Human surfactant protein D facilitates SARS-CoV-2 pseudotype binding and entry in DC-SIGN expressing cells, and downregulates spike protein induced inflammation

Bulla, Roberta;
2022

Abstract

Lung surfactant protein D (SP-D) and Dendritic cell-specific intercellular adhesion molecules-3 grabbing non-integrin (DC-SIGN) are pathogen recognising C-type lectin receptors. SP-D has a crucial immune function in detecting and clearing pulmonary pathogens; DC-SIGN is involved in facilitating dendritic cell interaction with naïve T cells to mount an anti-viral immune response.

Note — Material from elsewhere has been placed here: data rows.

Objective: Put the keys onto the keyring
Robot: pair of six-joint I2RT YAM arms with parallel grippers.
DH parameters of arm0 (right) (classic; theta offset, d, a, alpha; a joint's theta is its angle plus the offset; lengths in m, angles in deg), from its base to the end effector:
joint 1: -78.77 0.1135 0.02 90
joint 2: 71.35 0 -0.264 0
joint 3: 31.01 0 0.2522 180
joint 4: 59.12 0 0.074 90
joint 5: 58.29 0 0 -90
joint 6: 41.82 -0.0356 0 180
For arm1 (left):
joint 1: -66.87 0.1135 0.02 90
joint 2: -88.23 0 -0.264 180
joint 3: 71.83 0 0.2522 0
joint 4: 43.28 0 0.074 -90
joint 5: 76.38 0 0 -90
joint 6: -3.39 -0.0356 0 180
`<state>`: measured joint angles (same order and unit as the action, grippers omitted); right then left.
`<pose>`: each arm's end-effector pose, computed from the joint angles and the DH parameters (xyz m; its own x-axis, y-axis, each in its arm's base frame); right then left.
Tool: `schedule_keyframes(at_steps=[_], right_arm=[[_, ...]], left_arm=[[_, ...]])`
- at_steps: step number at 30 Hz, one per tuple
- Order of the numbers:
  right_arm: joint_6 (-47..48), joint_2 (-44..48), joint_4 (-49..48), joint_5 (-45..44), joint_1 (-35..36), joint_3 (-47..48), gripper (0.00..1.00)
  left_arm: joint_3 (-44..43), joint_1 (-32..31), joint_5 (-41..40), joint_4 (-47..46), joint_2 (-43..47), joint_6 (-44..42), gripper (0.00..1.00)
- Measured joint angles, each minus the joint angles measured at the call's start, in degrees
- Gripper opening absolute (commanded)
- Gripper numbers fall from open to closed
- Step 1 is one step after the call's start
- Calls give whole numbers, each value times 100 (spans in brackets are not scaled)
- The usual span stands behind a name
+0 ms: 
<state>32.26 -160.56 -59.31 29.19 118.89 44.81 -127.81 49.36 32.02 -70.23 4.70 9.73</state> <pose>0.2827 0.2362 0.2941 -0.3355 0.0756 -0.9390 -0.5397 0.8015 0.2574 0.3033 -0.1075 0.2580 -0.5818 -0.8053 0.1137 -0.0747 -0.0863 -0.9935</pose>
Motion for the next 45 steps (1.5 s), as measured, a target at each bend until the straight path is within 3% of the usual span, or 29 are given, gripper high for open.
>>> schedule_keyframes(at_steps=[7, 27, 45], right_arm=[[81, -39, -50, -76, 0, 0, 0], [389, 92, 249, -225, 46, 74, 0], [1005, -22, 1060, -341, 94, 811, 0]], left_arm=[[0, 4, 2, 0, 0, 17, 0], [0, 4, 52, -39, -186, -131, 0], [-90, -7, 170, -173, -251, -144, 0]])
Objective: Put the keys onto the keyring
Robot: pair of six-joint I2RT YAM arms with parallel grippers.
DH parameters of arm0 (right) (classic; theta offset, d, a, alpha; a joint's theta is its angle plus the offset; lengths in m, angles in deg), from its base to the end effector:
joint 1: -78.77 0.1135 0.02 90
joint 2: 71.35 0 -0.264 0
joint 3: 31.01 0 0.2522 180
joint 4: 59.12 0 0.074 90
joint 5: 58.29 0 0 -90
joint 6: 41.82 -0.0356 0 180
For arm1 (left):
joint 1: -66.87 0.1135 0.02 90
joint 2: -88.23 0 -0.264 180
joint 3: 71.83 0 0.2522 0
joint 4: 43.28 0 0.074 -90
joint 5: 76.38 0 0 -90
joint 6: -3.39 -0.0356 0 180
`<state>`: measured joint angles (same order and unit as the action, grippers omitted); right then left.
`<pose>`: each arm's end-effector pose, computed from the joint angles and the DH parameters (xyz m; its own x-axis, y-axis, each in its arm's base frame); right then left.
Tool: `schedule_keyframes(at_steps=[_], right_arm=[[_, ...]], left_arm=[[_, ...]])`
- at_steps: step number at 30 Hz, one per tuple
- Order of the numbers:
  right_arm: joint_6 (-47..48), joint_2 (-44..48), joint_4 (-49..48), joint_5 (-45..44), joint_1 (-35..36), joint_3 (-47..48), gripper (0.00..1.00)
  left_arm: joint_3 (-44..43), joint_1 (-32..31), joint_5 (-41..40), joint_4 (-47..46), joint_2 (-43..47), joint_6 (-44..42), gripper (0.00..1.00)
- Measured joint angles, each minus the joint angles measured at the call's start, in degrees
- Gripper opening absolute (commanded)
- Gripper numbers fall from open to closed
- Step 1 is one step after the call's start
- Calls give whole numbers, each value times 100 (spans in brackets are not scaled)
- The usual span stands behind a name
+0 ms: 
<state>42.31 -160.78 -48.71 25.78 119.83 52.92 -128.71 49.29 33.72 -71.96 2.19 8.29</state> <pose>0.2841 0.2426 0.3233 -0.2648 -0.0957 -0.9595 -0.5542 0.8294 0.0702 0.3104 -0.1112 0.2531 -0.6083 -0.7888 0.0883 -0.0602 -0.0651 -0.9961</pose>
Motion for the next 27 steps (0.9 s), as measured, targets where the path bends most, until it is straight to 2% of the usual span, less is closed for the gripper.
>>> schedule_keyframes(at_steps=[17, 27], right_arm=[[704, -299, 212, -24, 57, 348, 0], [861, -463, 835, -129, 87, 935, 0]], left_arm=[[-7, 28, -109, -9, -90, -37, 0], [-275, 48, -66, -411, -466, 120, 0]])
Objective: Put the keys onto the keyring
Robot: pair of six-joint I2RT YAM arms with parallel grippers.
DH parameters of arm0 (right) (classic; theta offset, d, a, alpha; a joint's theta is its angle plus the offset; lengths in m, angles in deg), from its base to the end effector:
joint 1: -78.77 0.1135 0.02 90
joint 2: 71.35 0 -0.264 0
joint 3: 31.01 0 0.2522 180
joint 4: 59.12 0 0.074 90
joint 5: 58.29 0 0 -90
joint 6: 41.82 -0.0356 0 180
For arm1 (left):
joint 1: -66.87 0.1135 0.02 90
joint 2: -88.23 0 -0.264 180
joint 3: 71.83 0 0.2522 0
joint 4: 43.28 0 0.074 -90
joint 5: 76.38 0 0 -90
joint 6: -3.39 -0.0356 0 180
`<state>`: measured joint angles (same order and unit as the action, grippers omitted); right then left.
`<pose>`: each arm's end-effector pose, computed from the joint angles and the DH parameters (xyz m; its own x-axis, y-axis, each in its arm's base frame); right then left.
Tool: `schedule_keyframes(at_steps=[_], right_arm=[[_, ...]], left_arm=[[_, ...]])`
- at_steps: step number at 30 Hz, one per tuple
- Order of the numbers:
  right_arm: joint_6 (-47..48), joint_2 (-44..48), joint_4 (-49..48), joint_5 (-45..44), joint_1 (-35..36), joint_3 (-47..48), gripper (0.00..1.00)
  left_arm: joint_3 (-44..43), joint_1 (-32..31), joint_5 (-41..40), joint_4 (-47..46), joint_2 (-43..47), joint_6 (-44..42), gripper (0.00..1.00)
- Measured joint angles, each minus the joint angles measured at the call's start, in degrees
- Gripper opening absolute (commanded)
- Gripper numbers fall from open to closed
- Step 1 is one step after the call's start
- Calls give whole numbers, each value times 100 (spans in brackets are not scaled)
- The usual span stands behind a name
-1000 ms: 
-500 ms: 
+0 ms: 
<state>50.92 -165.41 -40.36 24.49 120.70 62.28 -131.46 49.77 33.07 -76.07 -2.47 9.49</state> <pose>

SP-D and DC-SIGN have been shown to interact with various viruses, including SARS-CoV-2, an enveloped RNA virus that causes COVID-19. A recombinant fragment of human SP-D (rfhSP-D) comprising of a-helical neck region, carbohydrate recognition domain, and eight N-terminal Gly-X-Y repeats has been shown to bind SARS-CoV-2 Spike protein and inhibit SARS-CoV-2 replication by preventing viral entry in Vero cells and HEK293T cells expressing ACE2. DC-SIGN has also been shown to act as a cell surface receptor for SARS-CoV-2 independent of ACE2. Since rfhSP-D is known to interact with SARS-CoV-2 Spike protein and DC-SIGN, this study was aimed at investigating the potential of rfhSP-D in modulating SARS-CoV-2 infection. Coincubation of rfhSP-D with Spike protein improved the Spike Protein: DCSIGN interaction. Molecular dynamic studies revealed that rfhSP-D stabilised the interaction between DC-SIGN and Spike protein. Cell binding analysis with Frontiers in DC-SIGN expressing HEK 293T and THP- 1 cells and rfhSP-D treated SARSCoV- 2 Spike pseudotypes confirmed the increased binding. Furthermore, infection assays using the pseudotypes revealed their increased uptake by DC-SIGN expressing cells. The immunomodulatory effect of rfhSP-D on the DC-SIGN: Spike protein interaction on DC-SIGN expressing epithelial and macrophage-like cell lines was also assessed by measuring the mRNA expression of cytokines and chemokines. RT-qPCR analysis showed that rfhSP-D treatment downregulated the mRNA expression levels of proinflammatory cytokines and chemokines such as TNF-a, IFN-a, IL-1b, IL- 6, IL-8, and RANTES (as well as NF-kB) in DC-SIGN expressing cells challenged by Spike protein. Furthermore, rfhSP-D treatment was found to downregulate the mRNA levels of MHC class II in DC expressing THP-1 when compared to the untreated controls. We conclude that rfhSP-D helps stabilise the interaction between SARS- CoV-2 Spike protein and DC-SIGN and increases viral uptake by macrophages via DC-SIGN, suggesting an additional role for rfhSP-D in SARS-CoV-2 infection.